[Collected data]
###

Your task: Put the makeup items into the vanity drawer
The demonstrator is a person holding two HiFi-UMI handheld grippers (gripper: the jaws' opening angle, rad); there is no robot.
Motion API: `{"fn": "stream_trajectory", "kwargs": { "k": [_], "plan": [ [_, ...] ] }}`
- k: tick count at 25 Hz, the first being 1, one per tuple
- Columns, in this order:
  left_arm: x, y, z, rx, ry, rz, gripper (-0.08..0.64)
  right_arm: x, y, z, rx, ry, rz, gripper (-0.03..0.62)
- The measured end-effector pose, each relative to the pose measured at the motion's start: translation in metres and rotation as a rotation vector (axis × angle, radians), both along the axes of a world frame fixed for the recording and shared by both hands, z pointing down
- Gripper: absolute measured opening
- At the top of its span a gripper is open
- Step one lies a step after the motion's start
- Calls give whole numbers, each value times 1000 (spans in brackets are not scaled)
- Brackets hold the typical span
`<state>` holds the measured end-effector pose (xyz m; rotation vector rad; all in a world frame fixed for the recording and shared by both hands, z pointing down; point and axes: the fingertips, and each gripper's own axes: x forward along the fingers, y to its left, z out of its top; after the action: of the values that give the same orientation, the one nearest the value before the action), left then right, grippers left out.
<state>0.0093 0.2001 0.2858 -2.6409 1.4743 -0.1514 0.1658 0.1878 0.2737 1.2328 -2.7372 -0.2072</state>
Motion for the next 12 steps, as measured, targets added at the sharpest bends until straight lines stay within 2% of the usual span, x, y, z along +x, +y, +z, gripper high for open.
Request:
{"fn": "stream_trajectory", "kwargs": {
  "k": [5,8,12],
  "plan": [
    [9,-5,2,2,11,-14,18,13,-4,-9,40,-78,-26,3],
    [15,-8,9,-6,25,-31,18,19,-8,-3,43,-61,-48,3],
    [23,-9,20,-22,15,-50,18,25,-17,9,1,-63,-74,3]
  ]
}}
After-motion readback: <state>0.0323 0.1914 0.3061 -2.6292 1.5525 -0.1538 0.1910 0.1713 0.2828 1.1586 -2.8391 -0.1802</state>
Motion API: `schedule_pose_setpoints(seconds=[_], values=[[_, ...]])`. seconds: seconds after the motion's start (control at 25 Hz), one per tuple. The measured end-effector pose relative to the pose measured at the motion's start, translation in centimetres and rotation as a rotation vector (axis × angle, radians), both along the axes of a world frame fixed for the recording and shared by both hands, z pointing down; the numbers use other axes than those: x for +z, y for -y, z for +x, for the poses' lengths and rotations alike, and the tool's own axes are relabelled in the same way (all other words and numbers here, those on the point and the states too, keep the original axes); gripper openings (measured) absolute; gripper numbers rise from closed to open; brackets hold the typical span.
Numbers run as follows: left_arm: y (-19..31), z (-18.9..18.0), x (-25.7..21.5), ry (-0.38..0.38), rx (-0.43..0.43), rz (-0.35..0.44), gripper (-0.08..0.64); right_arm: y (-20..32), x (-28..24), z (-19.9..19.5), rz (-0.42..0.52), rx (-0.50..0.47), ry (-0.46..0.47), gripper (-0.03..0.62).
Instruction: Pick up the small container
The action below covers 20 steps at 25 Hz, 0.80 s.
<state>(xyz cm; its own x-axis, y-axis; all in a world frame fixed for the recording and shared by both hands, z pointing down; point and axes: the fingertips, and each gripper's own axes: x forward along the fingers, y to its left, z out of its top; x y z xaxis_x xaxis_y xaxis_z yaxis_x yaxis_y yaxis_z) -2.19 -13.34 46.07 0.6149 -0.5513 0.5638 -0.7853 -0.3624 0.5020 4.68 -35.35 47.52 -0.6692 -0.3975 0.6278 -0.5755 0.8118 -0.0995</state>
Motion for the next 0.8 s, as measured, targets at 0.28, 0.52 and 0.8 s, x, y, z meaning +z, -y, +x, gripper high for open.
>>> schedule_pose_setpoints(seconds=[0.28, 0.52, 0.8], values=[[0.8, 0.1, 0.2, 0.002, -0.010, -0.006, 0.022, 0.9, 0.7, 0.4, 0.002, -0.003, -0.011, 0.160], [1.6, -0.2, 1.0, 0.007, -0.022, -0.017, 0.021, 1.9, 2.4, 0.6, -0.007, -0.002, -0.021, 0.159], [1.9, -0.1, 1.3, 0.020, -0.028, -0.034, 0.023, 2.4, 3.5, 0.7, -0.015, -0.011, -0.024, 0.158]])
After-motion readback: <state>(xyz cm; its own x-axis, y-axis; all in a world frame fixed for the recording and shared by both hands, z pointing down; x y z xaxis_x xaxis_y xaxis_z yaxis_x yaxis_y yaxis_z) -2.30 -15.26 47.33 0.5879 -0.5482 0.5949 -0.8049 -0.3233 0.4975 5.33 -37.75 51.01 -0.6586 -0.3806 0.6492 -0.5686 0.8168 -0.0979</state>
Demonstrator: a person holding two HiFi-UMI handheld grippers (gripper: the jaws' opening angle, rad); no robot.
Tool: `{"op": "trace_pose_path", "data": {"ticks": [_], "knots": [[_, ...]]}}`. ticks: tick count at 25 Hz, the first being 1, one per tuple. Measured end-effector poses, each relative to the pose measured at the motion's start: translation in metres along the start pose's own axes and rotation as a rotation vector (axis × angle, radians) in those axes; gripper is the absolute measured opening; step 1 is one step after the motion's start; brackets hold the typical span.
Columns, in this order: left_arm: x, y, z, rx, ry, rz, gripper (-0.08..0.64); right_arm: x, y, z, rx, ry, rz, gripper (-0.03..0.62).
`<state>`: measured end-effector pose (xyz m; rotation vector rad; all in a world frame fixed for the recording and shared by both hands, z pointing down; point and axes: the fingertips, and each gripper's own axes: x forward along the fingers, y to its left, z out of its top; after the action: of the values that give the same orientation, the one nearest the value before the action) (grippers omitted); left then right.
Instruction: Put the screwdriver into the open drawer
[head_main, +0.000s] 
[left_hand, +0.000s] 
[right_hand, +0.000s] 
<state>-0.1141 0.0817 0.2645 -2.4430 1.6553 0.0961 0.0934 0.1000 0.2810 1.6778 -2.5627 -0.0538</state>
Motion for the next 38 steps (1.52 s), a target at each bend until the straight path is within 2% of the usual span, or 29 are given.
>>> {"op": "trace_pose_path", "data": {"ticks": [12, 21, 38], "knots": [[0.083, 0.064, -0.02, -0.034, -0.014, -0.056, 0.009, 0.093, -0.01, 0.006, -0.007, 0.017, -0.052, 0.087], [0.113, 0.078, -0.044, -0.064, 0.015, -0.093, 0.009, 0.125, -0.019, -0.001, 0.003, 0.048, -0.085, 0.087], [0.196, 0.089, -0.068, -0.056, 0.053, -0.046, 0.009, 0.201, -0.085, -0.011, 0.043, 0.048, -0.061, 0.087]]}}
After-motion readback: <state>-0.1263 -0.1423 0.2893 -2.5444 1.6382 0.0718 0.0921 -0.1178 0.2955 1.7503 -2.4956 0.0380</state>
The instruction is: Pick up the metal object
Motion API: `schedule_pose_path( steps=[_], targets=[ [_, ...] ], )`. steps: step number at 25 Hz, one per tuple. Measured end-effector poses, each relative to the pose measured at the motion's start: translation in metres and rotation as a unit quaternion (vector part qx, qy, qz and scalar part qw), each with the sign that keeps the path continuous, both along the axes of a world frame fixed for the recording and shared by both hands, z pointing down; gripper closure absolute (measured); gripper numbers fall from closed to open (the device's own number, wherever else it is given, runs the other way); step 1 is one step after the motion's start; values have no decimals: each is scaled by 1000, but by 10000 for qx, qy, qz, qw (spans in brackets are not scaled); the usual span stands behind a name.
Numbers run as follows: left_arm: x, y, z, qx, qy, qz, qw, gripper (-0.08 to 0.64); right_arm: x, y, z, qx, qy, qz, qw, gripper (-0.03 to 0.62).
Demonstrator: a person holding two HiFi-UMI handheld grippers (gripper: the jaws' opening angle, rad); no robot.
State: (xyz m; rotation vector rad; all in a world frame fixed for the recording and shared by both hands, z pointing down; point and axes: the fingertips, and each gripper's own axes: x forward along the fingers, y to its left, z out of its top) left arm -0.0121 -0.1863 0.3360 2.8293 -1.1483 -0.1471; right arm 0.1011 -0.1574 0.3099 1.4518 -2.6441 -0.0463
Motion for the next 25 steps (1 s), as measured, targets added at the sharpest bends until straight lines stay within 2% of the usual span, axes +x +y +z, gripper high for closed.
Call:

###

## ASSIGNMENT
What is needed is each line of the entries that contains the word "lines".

## ANSWER BOX
Motion for the next 12 steps, as measured, targets added at the sharpest bends until straight lines stay within 2% of the usual span, x, y, z along +x, +y, +z, gripper high for open.
Motion for the next 25 steps (1 s), as measured, targets added at the sharpest bends until straight lines stay within 2% of the usual span, axes +x +y +z, gripper high for closed.

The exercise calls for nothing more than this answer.